* [Exercise directions]
Transcribe exactly each line of the entries, from the opening line to the line with "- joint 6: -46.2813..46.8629", with both of those lines included.

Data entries
★ ★ ★

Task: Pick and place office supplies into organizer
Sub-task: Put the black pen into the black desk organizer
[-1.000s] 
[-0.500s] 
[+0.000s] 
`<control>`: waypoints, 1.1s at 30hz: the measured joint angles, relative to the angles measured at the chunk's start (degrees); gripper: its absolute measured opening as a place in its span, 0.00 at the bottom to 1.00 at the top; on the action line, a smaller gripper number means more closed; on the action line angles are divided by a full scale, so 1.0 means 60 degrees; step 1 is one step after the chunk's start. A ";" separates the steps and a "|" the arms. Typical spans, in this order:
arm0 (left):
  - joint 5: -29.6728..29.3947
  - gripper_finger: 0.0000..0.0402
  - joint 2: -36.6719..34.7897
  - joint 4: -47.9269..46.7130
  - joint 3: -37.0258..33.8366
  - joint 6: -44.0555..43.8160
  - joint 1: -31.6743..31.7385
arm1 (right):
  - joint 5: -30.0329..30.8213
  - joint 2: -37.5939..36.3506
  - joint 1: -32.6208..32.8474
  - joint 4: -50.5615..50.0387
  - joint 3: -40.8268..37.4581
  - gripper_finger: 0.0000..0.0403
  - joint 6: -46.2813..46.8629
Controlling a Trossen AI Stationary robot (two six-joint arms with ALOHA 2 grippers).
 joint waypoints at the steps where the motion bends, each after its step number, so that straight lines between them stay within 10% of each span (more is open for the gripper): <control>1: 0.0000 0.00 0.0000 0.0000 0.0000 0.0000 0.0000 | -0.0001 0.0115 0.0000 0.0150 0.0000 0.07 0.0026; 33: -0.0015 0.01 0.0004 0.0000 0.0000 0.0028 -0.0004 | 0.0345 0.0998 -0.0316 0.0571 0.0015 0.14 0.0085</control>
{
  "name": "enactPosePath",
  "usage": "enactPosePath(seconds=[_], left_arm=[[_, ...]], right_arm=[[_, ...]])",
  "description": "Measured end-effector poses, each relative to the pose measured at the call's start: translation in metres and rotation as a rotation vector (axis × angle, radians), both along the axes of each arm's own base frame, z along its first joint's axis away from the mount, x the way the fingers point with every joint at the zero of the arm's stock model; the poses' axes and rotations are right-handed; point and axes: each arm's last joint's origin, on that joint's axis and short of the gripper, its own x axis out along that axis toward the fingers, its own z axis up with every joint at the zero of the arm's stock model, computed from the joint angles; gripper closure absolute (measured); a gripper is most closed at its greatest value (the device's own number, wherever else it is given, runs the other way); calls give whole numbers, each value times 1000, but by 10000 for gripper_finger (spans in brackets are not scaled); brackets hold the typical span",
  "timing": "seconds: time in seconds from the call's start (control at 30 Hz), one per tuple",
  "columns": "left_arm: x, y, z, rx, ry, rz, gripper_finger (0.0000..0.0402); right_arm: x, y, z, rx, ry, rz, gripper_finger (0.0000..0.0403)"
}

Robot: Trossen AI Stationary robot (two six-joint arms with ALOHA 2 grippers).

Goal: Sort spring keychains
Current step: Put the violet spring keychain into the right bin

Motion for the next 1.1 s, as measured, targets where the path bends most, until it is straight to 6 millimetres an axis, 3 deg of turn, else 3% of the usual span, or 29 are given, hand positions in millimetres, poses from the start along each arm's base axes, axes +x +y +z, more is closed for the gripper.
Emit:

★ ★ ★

* [Response area]
Task: Pick and place office supplies into organizer
Sub-task: Put the black pen into the black desk organizer
[-1.000s] 
[-0.500s] 
[+0.000s] 
`<control>`: waypoints, 1.1s at 30hz: the measured joint angles, relative to the angles measured at the chunk's start (degrees); gripper: its absolute measured opening as a place in its span, 0.00 at the bottom to 1.00 at the top; on the action line, a smaller gripper number means more closed; on the action line angles are divided by a full scale, so 1.0 means 60 degrees; step 1 is one step after the chunk's start. A ";" separates the steps and a "|" the arms. Typical spans, in this order:
arm0 (left):
  - joint 5: -29.6728..29.3947
  - gripper_finger: 0.0000..0.0402
  - joint 2: -36.6719..34.7897
  - joint 4: -47.9269..46.7130
  - joint 3: -37.0258..33.8366
  - joint 6: -44.0555..43.8160
  - joint 1: -31.6743..31.7385
arm1 (right):
  - joint 5: -30.0329..30.8213
  - joint 2: -37.5939..36.3506
  - joint 1: -32.6208..32.8474
  - joint 4: -50.5615..50.0387
  - joint 3: -40.8268..37.4581
  - gripper_finger: 0.0000..0.0403
  - joint 6: -46.2813..46.8629

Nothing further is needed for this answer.